CONTRARY to previous thinking, researchers have found that cognitive function in people with Down’s syndrome can be improved.
A team of scientists at Aristotle University of Thessaloniki, Greece, say that planning and organisational skills, short-term memory, attention, and concentration can all be improved using a special course of brain training.
Historically, it’s been thought that people with Down Syndrome could not improve in cognitive function because of the genetic nature of the condition.
This new study suggests the contrary, underscoring that the cognitive abilities of people with genetic conditions need not be viewed as unalterable.
Dr Henry Mahncke, CEO of Posit Science, the maker of BrainHQ, said: “Because Down Syndrome is a genetic disorder, people have thought that the brain function and cognitive abilities of people with Down Syndrome could not be changed.
“These exciting results suggest that’s not true. We hope these initial results spur further research, including randomised controlled trials, with this important group of people.”
Researchers found a 10-week combined protocol of physical exercises and computerised brain training led to a reorganization of the brain and to improved performance on both cognitive and physical measures. The cognitive training used in the study was the Greek version of the commercially-available BrainHQ brain app from Posit Science.
The team took physical, cognitive, and resting-state EEG assessments of 12 adults with Down Syndrome before and after a 10-week course of combined physical and cognitive training.
The physical training consisted of aerobic, flexibility, strength, and balance exercises.
The cognitive training was via BrainHQ, consisting of 29 visual and auditory exercises targeting memory, attention, processing speed, problem-solving, navigation, and social skills.
The researchers had hypothesised that the training would trigger the brain’s neuroplasticity – its ability to change chemically, structurally, and functionally.
Their results showed increased connectivity within the left hemisphere and from left to right hemisphere, as well as improved performance on physical and cognitive assessments.
Physical improvements were reported in upper body strength and endurance (arm curl), and in mobility, and static and dynamic balance.
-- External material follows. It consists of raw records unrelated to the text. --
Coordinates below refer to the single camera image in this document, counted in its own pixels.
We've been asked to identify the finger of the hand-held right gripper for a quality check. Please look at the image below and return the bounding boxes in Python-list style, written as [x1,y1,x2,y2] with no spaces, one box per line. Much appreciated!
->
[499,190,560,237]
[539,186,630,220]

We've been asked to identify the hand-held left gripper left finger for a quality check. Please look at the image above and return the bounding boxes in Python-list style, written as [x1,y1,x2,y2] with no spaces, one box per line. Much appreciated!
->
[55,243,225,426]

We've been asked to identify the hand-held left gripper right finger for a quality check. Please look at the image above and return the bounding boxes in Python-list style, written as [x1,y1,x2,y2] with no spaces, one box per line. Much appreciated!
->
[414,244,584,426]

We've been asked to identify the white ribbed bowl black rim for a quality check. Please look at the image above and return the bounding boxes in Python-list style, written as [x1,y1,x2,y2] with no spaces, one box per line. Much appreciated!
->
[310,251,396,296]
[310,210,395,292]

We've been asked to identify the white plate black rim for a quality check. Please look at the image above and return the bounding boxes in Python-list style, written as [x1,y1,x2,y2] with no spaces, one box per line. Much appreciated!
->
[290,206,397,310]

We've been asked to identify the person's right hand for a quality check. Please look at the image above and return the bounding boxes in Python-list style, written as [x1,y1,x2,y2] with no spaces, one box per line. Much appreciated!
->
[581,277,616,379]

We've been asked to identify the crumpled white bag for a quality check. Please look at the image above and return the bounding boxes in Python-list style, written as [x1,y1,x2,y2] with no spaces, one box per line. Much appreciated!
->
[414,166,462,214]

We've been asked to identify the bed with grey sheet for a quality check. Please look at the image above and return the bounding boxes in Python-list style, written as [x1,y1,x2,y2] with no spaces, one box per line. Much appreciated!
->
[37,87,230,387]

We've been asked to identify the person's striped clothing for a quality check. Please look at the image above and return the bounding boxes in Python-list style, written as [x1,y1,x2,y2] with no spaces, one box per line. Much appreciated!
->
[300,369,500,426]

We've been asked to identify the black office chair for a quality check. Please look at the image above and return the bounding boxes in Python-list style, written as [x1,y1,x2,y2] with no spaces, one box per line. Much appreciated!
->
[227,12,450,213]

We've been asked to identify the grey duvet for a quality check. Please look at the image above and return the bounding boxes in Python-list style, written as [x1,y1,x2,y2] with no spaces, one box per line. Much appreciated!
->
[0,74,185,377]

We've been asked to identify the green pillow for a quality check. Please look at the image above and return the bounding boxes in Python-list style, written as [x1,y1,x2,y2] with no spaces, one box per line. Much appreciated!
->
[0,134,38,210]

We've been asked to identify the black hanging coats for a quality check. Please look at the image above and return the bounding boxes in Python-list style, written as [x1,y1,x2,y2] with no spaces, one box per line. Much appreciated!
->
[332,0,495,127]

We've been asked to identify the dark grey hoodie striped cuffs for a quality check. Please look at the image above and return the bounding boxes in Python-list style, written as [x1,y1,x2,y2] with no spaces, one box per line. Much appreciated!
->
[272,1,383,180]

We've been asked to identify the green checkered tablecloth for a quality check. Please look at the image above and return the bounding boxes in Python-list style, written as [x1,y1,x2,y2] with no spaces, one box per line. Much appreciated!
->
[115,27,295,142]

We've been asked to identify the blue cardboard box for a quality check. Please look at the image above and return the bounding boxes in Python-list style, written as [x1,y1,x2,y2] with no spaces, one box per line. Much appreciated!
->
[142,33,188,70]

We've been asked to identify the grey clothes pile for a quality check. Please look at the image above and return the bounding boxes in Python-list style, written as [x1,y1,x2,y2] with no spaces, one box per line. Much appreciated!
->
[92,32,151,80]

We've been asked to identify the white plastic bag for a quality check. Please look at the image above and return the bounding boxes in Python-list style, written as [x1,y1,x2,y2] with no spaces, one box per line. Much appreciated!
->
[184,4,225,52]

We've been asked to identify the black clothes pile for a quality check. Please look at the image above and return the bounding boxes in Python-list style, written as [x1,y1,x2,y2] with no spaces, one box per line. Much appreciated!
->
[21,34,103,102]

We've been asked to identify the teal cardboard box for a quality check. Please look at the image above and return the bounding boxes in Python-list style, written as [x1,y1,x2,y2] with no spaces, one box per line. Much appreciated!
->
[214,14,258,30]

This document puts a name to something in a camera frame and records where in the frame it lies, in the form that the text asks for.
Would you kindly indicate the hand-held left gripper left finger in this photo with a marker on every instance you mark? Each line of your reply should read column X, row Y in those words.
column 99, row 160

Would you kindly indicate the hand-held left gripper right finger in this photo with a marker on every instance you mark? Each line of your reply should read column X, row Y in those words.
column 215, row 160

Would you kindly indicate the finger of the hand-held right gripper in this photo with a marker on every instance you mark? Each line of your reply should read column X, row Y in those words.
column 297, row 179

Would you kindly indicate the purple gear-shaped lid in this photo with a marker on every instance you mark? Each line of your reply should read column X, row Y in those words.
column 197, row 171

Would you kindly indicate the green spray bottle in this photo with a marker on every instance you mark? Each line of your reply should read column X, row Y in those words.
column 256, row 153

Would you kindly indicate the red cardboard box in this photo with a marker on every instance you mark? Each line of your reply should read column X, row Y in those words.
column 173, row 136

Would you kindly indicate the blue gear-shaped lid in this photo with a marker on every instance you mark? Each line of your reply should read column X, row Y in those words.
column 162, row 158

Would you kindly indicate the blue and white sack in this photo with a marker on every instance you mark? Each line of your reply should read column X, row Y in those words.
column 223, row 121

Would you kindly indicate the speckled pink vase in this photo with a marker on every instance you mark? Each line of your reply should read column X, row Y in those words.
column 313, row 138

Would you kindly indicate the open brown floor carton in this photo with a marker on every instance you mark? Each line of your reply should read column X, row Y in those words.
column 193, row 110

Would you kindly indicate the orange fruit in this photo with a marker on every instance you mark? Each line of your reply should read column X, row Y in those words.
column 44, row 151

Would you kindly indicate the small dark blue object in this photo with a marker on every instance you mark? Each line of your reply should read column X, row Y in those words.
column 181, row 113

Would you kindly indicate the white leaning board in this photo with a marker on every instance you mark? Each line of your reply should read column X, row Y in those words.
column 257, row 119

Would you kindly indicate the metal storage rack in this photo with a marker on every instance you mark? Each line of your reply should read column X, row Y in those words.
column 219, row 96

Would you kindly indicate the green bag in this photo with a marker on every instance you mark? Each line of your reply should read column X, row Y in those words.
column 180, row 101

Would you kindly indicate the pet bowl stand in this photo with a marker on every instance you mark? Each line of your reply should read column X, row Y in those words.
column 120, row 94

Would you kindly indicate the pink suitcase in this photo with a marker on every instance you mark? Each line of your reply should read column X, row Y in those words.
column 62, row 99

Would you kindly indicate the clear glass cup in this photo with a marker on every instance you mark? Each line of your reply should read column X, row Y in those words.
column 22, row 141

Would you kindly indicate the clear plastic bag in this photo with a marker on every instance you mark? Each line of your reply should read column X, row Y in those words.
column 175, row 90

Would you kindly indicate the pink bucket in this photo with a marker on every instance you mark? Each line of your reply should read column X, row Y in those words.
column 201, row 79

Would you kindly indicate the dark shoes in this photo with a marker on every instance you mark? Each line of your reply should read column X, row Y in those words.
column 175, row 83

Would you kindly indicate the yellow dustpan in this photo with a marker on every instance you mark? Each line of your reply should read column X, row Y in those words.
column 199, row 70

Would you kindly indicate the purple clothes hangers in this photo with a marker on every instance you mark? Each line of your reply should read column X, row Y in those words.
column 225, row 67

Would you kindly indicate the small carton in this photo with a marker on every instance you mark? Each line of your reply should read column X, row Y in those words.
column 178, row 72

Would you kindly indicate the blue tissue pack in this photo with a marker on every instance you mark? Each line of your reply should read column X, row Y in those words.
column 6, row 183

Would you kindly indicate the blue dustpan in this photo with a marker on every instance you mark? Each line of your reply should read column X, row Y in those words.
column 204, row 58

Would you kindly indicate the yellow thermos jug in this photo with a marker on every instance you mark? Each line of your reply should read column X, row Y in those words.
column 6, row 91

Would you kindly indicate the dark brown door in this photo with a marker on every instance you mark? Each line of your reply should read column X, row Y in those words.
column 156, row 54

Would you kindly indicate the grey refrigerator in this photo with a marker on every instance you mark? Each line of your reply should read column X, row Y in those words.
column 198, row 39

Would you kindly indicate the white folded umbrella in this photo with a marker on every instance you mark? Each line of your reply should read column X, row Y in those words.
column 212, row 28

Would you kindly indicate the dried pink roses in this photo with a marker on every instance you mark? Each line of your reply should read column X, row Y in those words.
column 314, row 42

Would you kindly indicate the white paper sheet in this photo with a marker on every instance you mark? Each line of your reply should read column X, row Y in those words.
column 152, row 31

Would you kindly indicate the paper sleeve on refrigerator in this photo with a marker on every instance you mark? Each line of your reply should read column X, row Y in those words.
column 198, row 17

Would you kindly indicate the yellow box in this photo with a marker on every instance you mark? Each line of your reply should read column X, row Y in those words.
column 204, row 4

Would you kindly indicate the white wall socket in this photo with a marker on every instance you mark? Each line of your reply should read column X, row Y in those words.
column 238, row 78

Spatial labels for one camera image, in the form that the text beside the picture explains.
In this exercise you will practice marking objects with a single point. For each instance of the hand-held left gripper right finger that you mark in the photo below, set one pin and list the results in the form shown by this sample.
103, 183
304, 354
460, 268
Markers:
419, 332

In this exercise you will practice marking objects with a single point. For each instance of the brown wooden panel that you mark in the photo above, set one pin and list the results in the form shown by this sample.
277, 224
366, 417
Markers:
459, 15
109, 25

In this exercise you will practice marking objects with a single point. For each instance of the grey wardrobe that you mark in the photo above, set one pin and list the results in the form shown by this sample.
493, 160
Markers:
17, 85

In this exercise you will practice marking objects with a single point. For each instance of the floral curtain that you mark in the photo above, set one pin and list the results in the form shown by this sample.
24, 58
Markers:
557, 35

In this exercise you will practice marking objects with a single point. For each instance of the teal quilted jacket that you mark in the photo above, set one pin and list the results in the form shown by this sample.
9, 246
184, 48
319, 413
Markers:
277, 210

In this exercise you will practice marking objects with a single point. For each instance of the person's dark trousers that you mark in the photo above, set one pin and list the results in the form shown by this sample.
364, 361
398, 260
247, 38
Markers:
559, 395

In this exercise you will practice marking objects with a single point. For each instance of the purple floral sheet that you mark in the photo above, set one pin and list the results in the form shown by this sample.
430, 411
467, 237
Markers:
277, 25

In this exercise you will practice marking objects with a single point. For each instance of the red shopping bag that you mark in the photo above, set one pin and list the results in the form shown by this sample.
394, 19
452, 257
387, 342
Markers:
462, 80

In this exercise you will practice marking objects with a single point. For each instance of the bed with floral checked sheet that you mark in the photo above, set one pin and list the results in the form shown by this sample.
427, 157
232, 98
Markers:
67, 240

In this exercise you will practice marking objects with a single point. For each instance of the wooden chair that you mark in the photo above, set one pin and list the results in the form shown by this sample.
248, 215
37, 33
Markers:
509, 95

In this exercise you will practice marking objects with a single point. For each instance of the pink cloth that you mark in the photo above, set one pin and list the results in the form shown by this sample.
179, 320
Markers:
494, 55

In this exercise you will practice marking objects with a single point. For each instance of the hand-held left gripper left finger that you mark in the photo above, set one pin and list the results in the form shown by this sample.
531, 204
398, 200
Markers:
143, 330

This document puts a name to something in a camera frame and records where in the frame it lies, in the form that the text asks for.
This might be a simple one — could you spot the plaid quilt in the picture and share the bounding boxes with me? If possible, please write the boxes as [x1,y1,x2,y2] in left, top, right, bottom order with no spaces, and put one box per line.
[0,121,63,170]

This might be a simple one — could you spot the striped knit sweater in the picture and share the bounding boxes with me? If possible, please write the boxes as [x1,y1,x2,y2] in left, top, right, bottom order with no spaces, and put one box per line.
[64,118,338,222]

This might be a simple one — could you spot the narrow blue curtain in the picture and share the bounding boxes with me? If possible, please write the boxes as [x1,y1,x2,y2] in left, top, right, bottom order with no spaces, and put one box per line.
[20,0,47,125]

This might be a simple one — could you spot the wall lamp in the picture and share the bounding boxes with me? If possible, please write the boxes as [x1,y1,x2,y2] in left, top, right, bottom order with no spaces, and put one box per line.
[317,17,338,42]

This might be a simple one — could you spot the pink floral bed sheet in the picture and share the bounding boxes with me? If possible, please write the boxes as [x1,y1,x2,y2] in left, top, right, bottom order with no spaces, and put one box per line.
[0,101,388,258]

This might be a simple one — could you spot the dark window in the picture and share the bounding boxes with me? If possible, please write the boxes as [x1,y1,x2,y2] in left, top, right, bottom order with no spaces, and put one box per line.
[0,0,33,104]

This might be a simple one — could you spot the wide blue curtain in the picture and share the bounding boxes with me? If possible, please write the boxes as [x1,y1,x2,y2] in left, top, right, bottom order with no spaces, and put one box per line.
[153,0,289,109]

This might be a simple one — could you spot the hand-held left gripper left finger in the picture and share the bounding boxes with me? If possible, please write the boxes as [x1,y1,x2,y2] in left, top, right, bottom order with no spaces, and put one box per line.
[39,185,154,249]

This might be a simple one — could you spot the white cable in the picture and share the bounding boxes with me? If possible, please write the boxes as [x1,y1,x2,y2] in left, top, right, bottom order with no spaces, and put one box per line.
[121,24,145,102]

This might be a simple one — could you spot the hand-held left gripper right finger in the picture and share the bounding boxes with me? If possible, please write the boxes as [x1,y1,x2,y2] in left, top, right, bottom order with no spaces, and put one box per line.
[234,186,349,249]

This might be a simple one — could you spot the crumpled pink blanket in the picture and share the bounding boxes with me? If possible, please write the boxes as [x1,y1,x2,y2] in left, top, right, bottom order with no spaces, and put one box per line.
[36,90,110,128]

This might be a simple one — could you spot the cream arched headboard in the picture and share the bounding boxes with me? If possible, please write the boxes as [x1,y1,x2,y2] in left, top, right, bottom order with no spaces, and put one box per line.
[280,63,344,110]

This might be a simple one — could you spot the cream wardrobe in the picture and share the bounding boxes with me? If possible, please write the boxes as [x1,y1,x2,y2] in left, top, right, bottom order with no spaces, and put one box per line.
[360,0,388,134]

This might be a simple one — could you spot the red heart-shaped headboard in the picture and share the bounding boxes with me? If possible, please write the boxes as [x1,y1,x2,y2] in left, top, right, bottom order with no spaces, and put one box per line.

There were also gains in general cognitive capacity.
The researchers’ report said: ‘Our results reveal a strong adaptive neuroplastic reorganisation, as a result of the training that leads to a more complex and less-random network, with a more pronounced hierarchical organisation.
“Our findings underline the ability of the Down’s syndrome brain to respond to the cognitive demands of external stimuli, reflecting the possibility of developing independent-living skills.”